= Julia Moulden =

Canadian author, speaker, speechwriter and communications consultant

Julia Moulden is a Canadian author, speaker, speechwriter and communications consultant who is based in Toronto, Ontario. She has published three books and has written and been featured in several periodicals, newspapers and other media.

==Career==
Julia Moulden's first book was a bestseller about the emerging ecological trend. Green is gold (HarperBusiness, 1991), the first environmental management guide for business, was published in six countries.

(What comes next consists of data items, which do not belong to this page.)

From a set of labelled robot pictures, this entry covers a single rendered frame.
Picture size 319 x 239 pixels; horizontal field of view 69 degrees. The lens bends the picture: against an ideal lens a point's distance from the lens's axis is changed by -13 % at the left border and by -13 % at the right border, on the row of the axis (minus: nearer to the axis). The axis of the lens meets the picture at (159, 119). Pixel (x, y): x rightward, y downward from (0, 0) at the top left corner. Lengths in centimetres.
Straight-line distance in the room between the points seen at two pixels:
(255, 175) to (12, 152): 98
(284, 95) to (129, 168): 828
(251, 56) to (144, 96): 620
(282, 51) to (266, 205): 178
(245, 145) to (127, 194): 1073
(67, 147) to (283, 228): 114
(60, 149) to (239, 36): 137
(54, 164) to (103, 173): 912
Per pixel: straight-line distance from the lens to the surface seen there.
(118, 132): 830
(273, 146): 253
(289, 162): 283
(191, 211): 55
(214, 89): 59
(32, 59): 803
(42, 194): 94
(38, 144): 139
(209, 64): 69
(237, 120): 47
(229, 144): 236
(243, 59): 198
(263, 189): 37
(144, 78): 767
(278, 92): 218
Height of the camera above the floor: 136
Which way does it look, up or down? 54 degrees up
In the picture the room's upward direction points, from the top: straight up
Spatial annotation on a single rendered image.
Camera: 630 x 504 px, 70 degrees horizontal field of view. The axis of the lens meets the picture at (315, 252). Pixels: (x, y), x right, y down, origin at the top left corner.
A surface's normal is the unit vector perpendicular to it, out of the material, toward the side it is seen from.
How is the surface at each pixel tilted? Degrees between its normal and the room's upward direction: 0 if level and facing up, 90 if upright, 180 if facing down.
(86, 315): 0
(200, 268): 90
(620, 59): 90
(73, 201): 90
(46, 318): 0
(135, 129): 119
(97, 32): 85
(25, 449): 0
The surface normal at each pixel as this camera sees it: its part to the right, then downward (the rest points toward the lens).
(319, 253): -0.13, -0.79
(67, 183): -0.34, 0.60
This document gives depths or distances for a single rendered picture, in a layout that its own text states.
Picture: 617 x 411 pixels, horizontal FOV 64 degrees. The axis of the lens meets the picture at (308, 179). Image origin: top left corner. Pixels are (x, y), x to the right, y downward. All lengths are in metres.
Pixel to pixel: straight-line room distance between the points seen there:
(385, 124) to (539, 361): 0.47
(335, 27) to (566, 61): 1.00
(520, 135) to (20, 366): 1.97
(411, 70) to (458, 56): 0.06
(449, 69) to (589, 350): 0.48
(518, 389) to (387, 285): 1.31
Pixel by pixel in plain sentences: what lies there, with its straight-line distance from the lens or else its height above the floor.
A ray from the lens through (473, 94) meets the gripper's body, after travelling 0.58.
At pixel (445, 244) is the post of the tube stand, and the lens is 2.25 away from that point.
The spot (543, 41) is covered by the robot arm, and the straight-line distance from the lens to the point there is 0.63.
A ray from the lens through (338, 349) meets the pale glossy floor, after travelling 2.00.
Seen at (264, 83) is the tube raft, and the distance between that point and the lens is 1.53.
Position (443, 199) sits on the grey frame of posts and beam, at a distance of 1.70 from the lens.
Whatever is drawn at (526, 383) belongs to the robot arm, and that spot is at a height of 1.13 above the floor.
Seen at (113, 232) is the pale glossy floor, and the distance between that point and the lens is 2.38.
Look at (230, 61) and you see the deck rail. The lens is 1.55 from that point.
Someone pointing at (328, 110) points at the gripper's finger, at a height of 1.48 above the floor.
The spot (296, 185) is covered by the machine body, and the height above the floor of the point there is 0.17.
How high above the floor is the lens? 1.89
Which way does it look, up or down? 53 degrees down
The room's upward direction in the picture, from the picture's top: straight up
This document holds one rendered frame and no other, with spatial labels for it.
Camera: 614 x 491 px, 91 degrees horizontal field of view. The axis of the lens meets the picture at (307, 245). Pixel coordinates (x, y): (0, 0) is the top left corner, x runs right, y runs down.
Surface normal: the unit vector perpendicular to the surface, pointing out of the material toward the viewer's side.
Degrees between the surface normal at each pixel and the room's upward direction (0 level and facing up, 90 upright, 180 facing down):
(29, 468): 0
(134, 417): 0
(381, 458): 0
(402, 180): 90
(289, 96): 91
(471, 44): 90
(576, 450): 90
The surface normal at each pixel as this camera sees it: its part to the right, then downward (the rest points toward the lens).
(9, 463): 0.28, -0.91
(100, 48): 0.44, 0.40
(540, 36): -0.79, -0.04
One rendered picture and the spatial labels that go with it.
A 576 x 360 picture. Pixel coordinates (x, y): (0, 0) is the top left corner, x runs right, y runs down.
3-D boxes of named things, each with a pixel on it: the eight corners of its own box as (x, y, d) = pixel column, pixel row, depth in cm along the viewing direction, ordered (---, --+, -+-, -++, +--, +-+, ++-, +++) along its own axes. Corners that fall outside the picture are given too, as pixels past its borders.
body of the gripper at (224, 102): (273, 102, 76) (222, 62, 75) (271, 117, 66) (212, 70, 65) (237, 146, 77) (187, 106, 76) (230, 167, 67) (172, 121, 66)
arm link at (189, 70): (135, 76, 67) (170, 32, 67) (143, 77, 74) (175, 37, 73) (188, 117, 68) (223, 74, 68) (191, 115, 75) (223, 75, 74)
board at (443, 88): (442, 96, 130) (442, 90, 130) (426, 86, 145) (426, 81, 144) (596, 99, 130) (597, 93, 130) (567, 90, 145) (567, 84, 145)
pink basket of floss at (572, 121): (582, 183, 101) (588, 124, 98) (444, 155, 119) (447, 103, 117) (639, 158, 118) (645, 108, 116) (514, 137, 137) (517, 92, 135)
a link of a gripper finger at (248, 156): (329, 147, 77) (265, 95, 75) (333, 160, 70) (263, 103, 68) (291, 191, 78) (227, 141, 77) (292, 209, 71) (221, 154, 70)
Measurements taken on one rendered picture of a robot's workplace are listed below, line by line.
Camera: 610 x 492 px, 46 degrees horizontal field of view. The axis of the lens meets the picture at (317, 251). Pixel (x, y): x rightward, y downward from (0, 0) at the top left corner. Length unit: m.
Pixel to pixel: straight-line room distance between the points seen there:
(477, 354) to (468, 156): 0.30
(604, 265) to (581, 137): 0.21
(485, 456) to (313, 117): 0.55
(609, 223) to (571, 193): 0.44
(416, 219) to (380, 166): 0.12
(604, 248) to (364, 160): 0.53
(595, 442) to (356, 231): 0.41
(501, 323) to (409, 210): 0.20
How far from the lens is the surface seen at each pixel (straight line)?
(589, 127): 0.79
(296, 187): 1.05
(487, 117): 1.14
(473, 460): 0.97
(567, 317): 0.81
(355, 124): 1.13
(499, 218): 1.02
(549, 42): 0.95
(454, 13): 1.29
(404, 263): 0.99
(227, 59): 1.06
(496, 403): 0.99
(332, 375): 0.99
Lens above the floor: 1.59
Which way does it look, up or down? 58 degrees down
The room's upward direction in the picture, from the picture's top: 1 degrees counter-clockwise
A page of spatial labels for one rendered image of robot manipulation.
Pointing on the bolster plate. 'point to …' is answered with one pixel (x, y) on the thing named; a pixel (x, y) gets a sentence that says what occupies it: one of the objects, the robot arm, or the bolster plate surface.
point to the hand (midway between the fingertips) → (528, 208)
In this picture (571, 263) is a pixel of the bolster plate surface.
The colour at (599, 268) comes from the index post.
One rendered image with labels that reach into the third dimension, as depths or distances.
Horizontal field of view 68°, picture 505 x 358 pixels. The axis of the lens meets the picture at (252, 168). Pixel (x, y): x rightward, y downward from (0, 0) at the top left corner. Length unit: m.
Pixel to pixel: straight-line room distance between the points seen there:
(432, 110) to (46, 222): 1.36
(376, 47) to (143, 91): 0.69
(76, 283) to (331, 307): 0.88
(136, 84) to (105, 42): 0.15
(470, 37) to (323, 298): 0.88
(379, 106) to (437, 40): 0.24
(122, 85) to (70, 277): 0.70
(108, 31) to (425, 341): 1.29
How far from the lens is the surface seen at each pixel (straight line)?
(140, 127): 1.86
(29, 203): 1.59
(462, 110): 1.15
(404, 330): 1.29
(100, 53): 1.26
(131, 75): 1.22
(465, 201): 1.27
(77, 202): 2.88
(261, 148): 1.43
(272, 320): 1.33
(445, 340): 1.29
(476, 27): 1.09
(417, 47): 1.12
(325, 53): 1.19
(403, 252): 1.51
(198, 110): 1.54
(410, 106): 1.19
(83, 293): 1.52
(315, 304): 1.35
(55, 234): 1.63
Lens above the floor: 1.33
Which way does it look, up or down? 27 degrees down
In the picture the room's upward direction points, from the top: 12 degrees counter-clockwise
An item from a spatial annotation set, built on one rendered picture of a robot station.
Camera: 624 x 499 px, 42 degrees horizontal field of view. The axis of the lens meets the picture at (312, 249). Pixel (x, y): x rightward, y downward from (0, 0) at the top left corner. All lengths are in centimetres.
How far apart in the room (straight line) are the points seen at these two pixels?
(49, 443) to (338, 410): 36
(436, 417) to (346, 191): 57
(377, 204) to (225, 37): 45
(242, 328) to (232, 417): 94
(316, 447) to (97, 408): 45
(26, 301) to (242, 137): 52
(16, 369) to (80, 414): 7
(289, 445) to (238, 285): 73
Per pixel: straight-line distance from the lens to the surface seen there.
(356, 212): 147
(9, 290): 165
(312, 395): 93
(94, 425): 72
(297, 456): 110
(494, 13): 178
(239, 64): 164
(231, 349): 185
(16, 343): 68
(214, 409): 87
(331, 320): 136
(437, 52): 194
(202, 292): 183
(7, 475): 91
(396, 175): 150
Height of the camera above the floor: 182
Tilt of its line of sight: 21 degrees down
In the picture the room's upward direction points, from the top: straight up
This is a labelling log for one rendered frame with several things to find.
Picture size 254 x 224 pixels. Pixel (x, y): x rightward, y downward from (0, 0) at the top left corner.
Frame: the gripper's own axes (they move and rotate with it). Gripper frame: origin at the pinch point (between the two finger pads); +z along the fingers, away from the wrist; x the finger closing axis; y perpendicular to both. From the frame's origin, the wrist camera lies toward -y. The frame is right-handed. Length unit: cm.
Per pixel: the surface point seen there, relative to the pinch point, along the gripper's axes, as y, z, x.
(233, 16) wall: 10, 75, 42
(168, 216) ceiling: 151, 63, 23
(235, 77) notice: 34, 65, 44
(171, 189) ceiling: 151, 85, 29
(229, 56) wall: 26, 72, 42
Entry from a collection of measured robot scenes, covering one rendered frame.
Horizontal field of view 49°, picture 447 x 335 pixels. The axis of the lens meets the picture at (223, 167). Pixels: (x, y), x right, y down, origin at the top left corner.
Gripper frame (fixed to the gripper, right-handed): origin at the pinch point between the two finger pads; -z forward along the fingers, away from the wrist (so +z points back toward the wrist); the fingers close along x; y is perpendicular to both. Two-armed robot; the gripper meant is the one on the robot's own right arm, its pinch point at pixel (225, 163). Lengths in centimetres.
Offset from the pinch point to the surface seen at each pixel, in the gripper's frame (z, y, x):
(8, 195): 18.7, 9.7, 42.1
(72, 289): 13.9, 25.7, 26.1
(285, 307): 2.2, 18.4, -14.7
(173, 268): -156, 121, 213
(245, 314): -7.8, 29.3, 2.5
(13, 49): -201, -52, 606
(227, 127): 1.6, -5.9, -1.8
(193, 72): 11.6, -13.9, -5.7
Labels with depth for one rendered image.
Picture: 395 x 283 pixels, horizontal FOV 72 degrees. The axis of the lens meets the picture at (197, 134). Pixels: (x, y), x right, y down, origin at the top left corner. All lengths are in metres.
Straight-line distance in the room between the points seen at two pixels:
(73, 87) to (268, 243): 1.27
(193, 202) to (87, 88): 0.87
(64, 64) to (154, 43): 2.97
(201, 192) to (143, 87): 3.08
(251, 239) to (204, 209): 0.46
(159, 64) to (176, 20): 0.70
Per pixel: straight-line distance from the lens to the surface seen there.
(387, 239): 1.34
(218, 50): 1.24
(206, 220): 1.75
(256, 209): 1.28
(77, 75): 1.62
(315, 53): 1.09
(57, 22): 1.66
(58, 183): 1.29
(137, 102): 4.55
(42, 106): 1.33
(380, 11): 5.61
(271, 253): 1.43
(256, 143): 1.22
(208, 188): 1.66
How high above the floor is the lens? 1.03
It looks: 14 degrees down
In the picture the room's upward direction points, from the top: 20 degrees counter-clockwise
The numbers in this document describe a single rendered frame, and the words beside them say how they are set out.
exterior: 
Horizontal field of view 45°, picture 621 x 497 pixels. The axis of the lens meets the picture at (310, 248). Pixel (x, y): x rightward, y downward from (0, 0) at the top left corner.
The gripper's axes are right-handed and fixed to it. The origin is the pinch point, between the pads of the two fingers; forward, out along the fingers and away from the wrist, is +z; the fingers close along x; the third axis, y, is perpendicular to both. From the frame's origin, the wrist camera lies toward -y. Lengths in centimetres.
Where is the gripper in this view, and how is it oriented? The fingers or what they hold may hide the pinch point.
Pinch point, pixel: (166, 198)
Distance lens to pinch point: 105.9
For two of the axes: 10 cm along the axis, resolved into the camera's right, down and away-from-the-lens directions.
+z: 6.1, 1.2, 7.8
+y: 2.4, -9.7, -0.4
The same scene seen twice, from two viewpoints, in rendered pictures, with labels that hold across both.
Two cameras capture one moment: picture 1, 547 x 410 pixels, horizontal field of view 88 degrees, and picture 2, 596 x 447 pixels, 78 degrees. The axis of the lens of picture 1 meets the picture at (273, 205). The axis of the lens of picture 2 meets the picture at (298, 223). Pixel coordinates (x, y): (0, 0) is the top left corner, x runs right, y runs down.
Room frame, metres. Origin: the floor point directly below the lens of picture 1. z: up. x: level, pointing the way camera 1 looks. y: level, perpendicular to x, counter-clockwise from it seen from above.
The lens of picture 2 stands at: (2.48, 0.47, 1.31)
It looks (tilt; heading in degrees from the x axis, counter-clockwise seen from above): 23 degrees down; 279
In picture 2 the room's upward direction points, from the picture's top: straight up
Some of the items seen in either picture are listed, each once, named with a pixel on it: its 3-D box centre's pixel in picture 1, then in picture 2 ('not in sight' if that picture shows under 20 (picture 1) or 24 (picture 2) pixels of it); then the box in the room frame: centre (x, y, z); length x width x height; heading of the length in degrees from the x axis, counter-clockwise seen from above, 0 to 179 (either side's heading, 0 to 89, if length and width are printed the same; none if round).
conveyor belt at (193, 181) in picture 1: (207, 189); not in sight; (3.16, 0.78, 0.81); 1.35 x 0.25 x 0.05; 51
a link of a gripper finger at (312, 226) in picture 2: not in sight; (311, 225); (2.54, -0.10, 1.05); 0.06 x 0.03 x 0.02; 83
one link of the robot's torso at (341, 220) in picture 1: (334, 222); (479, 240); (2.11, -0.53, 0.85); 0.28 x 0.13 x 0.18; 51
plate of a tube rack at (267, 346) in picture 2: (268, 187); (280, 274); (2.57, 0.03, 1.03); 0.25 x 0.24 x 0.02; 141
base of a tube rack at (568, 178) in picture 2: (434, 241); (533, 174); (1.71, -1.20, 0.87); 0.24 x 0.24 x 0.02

In 2007, McGraw-Hill published We Are the New Radicals: A Manifesto for Reinventing Yourself and Saving the World, of which Moulden is the sole author. The book relates the story of the movement of baby boomers who aren't interested in traditional retirement, but are eager to do 'good works' instead. The book has been translated into three languages.

Ripe is Moulden's latest project and was published in March 2011.

Moulden has written for a variety of publications, including The Globe and Mail, Financial Post, Toronto Life, Harrowsmith, and Ms.

Moulden has appeared as a featured speaker at Salon Voltaire. and is a regular contributor to the Huffington Post. She has been published in the Rotman School of Management magazine. She has been featured on CITY-TV, The Globe and MailVideo, TVOntario and CBC Radio.